Edit

Share via


Call flow topologies

This article describes Azure Communication Services call flow topologies. This article includes details about network concepts for Azure Communication Services, how calling traffic is encrypted, and different call flow topologies. For an introduction to Communication Services call flows, see Call networking internals.

Background

Network concepts

Before reviewing call flow topologies, we define some terms that are referred to throughout the document.

A customer network contains any network segments that you manage. The customer network might include wired and wireless networks within your office or between offices, data centers, and internet service providers.

A customer network usually has several network perimeters with firewalls and/or proxy servers that enforce your organization's security policies. We recommend performing a comprehensive network assessment to ensure optimal performance and quality of your communication solution.

The Communication Services network is the network that supports Azure Communication Services. Microsoft manages this network and distributes it worldwide with Microsoft owned data centers closest to end customers. This network is responsible for transport relay, media processing for group calls, and other components that support rich real-time media communications.

Types of traffic

Communication Services is built primarily on two types of traffic: real-time media and signaling.

Real-time media is transmitted using the real-time transport protocol (RTP). This protocol supports audio, video, and screen sharing data transmission. This data is sensitive to network latency issues. While it's possible to transmit real-time media using TCP or HTTP, we recommend using user datagram protocol (UDP) as the transport-layer protocol to support high-performance end-user experiences. Media payloads transmitted over RTP are secured using secure RTP (SRTP).

Users of your Communication Services solution are connecting to your services from their client devices. Communication between these devices and your servers is handled with signaling. For example: call initiation and real-time chat are supported by signaling between devices and your service. Most signaling traffic uses HTTPS REST. In some scenarios, you can use SIP as a signaling traffic protocol. While this type of traffic is less sensitive to latency, low-latency signaling give the users of your solution a pleasant end-user experience.

Media Encryption

Call flows in Azure Communication Services calling SDK and Teams clients are based on the Session Description Protocol (SDP) RFC 8866 offer and answer model over HTTPS. Once the callee accepts an incoming call, the caller and callee agree on the session parameters.

Media traffic is encrypted, and flows between, the caller and callee using secure RTP (SRTP), a profile of real-time transport protocol (RTP) that provides confidentiality, authentication, and replay attack protection to RTP traffic. In most cases, client to client media traffic is negotiated through client to server connection signaling, and is encrypted using SRTP when going directly from client to client.

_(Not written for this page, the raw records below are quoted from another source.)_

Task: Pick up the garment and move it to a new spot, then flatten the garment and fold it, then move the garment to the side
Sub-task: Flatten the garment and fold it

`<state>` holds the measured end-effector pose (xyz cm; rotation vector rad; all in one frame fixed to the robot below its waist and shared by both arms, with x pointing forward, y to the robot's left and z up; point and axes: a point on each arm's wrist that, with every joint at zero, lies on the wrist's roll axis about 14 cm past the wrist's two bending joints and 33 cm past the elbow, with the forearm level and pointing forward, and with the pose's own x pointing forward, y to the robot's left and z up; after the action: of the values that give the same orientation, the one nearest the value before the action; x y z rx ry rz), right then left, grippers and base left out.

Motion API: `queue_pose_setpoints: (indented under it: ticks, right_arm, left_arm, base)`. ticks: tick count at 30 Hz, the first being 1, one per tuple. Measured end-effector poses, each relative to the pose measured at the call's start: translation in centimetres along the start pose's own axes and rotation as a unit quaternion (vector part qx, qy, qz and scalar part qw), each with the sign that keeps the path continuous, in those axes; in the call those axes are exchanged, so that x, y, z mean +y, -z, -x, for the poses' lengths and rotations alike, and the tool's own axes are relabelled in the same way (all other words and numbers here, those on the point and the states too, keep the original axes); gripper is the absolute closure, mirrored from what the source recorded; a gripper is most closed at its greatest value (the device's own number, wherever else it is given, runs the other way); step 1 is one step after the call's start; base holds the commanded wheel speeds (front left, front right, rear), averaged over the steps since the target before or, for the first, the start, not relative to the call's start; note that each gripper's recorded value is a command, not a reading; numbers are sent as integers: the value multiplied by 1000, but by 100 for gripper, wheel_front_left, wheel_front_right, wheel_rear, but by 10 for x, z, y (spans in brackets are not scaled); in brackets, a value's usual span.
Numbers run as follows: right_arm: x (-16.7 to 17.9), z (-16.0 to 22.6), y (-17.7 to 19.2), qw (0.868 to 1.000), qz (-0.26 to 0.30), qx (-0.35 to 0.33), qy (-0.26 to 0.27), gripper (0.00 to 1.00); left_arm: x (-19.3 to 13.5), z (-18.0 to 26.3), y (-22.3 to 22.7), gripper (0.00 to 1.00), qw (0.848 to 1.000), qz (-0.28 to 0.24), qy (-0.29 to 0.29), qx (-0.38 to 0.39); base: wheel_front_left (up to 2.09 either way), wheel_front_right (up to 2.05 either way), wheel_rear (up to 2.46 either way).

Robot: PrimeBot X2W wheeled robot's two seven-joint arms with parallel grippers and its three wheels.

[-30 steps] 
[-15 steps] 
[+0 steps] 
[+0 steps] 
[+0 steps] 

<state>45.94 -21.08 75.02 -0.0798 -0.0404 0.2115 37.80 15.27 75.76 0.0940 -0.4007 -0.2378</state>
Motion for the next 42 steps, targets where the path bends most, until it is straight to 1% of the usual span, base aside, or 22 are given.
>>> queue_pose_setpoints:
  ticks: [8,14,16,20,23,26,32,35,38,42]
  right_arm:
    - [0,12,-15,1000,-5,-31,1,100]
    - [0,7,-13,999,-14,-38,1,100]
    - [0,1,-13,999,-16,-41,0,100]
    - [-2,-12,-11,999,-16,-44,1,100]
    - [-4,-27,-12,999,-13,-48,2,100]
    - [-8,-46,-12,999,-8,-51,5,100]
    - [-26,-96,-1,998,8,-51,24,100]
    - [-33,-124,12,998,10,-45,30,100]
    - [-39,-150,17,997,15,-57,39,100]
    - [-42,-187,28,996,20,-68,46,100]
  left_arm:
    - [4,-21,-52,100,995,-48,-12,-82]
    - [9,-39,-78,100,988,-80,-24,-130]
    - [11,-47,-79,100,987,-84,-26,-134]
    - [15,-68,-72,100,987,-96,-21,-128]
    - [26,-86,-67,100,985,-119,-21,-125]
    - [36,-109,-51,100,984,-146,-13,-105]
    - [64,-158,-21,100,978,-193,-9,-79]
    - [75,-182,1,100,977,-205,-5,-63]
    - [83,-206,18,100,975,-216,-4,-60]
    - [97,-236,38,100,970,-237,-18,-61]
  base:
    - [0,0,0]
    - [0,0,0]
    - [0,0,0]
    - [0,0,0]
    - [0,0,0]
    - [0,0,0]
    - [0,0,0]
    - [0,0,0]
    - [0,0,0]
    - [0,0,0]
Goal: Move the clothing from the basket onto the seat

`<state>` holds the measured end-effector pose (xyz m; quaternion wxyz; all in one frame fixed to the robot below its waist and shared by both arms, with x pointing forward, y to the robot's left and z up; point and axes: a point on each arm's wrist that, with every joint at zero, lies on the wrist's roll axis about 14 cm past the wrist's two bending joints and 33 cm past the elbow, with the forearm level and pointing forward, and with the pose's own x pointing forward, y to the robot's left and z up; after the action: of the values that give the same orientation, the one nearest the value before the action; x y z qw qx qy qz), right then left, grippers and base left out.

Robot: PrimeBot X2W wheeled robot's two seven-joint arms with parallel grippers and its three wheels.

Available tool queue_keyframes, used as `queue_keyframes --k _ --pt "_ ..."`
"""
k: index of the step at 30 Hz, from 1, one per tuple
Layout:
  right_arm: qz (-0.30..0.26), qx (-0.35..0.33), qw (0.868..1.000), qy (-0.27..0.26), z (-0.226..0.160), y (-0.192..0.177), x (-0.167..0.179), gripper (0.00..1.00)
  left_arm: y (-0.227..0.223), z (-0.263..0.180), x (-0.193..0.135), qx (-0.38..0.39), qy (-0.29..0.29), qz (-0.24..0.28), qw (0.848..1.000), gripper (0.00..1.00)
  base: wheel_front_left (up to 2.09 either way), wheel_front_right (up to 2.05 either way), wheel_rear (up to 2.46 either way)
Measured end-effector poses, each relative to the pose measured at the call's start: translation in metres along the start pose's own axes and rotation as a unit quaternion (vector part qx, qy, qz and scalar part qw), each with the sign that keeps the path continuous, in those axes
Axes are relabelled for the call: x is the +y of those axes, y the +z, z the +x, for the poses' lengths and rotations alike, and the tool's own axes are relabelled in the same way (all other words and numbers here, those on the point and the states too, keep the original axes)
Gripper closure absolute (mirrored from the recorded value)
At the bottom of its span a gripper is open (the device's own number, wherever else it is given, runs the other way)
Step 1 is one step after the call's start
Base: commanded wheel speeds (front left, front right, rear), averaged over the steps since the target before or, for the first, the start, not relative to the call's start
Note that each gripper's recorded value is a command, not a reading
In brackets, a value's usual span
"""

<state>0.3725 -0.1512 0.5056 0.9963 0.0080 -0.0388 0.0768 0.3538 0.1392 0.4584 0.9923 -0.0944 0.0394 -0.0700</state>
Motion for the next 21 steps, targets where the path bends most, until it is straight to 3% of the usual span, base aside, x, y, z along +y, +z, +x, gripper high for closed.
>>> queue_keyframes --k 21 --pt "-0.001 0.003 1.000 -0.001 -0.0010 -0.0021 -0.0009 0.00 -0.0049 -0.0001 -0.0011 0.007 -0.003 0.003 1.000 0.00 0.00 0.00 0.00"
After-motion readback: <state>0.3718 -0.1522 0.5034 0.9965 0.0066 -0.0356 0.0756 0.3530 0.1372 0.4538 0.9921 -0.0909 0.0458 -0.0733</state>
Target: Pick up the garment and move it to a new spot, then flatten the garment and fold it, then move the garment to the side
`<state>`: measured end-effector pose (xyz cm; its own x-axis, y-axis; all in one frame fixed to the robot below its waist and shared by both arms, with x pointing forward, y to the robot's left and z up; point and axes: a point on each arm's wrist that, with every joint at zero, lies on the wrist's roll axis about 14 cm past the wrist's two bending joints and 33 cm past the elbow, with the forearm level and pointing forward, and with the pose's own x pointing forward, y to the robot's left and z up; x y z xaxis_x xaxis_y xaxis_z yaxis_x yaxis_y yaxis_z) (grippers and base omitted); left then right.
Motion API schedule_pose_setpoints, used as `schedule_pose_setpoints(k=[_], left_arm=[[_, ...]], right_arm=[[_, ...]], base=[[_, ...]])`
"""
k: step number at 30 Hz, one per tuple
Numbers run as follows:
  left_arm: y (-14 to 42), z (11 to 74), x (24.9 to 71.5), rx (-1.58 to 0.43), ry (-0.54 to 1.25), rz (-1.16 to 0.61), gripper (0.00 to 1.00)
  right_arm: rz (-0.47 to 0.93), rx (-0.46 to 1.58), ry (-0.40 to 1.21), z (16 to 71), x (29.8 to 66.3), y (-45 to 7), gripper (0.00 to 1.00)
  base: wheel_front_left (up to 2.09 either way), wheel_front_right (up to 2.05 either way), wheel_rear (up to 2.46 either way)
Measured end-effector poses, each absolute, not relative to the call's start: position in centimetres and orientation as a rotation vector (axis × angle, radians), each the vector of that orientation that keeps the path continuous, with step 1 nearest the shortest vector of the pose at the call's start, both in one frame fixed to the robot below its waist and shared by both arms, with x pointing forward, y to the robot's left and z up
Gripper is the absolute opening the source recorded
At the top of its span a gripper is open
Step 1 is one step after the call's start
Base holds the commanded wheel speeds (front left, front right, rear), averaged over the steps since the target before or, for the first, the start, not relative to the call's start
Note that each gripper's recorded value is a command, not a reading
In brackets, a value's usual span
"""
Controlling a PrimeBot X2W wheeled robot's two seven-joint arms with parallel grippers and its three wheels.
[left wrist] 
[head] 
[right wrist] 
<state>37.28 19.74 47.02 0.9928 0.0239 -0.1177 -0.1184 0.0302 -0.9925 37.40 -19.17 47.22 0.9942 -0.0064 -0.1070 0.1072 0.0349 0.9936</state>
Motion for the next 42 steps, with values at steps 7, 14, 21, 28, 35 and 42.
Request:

Azure Communication Services calling SDK use DTLS to derive an encryption key. Once the DTLS handshake is done, the media begins to flow using this DTLS-negotiated encryption key over SRTP.

Azure Communication Services calling SDK and Teams clients uses a credentials-based token for secure access to media relays over TURN. Media relays exchange the token over a TLS-secured channel.

Azure Communication Services media traffic between two endpoints participating in Azure Communication Services audio, video, and video sharing utilizes SRTP to encrypt the media stream. Cryptographic keys are negotiated between the two endpoints over a signaling protocol, which uses TLS 1.2 and AES-256 (in GCM mode) encrypted UDP/TCP channel.

Call flow principles

There are four general principles that underpin Azure Communication Services call flows:

  • The first participant of a Communication Services group call determines the region in which the call is hosted. There are exceptions to this rule in some topologies, which are described later in this article.

  • The media endpoint used to support a Communication Services call is selected based on media processing needs, and isn't affected by the number of participants on a call.

    For example, a point-to-point call might use a media endpoint in the cloud to process media for transcription or recording, while a call with two participants might not use any media endpoints. Group calls use a media endpoint for mixing and routing purposes.

    This endpoint is selected based on the region in which the call is hosted. Media traffic sent from a client to the media endpoint might be routed directly. Or, it might use a transport relay in Azure if customer network firewall restrictions require it.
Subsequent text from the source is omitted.